Fait à Paris le 07 juin 2022 à 10h02
LE GREFFIER,LE PRÉSIDENT,
REÇU NOTIFICATION DE L'ORDONNANCE ET DE L'EXERCICE DES VOIES DE RECOURS :
Pour information :
L'ordonnance n'est pas susceptible d'opposition.
Le pourvoi en cassation est ouvert à l'étranger, à l'autorité administrative qui a prononcé le maintien en zone d'attente ou la rétention et au ministère public.

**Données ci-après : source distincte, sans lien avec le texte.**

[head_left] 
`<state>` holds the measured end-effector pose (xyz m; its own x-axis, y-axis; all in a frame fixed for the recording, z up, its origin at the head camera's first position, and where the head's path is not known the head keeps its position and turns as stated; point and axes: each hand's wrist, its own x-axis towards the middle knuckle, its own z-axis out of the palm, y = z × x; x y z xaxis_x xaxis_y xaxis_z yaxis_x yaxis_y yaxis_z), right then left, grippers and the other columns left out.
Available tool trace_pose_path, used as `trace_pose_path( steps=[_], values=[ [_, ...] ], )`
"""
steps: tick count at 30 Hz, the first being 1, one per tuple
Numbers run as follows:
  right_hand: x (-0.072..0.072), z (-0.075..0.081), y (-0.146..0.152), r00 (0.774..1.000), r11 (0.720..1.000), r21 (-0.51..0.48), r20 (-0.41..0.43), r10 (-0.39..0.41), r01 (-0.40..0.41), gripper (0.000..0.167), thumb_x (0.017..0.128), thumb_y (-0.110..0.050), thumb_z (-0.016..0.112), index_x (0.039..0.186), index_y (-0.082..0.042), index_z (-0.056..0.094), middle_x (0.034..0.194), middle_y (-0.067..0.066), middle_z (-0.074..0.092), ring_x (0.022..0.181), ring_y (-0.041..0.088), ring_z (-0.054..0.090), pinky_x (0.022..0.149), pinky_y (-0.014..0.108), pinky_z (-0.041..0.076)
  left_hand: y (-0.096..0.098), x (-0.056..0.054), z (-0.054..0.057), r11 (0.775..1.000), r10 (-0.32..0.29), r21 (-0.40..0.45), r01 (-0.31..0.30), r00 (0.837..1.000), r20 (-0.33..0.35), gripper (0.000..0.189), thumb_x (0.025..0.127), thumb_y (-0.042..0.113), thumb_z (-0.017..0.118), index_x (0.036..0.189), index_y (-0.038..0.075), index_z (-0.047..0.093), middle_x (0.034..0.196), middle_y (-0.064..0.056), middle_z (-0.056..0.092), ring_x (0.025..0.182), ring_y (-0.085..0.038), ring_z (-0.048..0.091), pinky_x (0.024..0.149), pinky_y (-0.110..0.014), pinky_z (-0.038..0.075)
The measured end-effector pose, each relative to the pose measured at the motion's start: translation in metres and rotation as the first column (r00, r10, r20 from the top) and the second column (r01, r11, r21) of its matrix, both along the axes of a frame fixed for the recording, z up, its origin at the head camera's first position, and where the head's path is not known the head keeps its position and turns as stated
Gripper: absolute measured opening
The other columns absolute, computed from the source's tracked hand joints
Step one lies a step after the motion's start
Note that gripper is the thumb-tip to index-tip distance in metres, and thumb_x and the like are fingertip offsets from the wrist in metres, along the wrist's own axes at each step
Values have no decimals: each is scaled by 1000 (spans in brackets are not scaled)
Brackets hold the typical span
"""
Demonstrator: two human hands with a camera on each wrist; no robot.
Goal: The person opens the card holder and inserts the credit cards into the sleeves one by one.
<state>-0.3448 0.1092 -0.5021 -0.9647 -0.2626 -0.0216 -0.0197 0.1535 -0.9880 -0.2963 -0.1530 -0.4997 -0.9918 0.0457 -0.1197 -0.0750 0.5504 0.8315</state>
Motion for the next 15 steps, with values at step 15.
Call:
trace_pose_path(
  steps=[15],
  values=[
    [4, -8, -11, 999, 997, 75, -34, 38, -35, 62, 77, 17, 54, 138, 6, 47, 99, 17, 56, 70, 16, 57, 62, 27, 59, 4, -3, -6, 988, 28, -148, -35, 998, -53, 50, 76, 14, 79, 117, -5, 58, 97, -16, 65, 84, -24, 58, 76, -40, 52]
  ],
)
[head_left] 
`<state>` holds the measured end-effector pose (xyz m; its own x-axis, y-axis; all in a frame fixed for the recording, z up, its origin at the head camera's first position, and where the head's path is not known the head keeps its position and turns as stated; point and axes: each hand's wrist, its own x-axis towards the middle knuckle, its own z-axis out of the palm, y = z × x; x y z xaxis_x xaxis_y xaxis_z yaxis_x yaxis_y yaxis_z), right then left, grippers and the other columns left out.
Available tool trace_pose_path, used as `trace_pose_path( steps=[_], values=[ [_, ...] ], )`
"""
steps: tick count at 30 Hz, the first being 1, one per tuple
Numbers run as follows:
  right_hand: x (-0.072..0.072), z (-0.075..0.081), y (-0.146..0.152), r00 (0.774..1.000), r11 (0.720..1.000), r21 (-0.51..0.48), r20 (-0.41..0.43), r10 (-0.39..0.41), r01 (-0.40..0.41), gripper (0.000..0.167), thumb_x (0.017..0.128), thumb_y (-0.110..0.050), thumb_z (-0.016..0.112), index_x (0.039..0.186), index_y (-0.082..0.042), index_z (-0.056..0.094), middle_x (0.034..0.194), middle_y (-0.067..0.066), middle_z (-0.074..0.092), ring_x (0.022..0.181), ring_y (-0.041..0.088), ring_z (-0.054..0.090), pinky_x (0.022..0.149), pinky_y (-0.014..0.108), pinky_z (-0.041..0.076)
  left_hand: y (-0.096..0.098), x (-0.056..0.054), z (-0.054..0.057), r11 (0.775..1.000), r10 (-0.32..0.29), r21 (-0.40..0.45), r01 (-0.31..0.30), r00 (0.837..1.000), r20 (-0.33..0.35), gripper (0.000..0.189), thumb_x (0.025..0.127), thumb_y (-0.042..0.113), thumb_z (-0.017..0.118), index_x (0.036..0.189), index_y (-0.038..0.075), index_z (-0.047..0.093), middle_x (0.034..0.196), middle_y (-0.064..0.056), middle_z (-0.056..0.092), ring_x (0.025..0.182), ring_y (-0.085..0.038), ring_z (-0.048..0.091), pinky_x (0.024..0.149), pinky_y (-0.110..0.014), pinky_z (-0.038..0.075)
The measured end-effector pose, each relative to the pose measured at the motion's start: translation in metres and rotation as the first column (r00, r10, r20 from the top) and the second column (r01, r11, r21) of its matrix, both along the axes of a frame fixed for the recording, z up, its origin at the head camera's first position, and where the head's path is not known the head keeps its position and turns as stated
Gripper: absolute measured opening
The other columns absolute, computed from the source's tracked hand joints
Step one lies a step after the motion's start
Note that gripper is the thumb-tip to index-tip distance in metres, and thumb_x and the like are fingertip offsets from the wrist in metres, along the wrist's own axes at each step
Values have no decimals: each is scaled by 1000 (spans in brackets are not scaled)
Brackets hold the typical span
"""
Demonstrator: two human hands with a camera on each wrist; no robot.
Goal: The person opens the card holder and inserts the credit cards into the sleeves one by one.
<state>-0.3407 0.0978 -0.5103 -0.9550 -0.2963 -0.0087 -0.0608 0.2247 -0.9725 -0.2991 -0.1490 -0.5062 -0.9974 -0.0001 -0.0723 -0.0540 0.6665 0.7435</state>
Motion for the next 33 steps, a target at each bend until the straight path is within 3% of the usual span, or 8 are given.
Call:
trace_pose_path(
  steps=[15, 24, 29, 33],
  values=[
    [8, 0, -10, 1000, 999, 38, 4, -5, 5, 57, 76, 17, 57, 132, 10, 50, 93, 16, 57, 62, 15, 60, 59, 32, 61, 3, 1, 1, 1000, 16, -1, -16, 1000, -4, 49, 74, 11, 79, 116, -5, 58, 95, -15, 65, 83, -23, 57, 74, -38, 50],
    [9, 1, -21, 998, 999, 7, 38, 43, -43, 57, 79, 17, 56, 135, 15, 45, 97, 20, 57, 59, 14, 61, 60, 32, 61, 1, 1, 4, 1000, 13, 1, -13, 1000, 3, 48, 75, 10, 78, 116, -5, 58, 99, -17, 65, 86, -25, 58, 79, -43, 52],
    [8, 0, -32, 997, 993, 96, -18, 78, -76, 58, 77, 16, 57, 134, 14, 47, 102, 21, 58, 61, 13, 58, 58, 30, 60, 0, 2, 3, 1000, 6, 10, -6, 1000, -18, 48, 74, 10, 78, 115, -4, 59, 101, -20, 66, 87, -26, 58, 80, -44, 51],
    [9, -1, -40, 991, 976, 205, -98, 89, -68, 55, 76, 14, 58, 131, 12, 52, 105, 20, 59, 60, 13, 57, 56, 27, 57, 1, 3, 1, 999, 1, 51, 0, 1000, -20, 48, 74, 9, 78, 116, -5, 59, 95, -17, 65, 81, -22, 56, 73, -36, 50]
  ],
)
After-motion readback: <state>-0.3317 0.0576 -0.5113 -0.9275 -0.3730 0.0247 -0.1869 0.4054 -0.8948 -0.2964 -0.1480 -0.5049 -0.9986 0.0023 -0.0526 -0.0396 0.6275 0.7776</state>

Le délai de pourvoi en cassation est de deux mois à compter de la notification.
Le pourvoi est formé par déclaration écrite remise au secrétariat greffe de la Cour de cassation par l'avocat au Conseil d'Etat et à la Cour de cassation constitué par le demandeur.
Notification effectuée aux parties par LRAR ou télécopie et/ou courriel.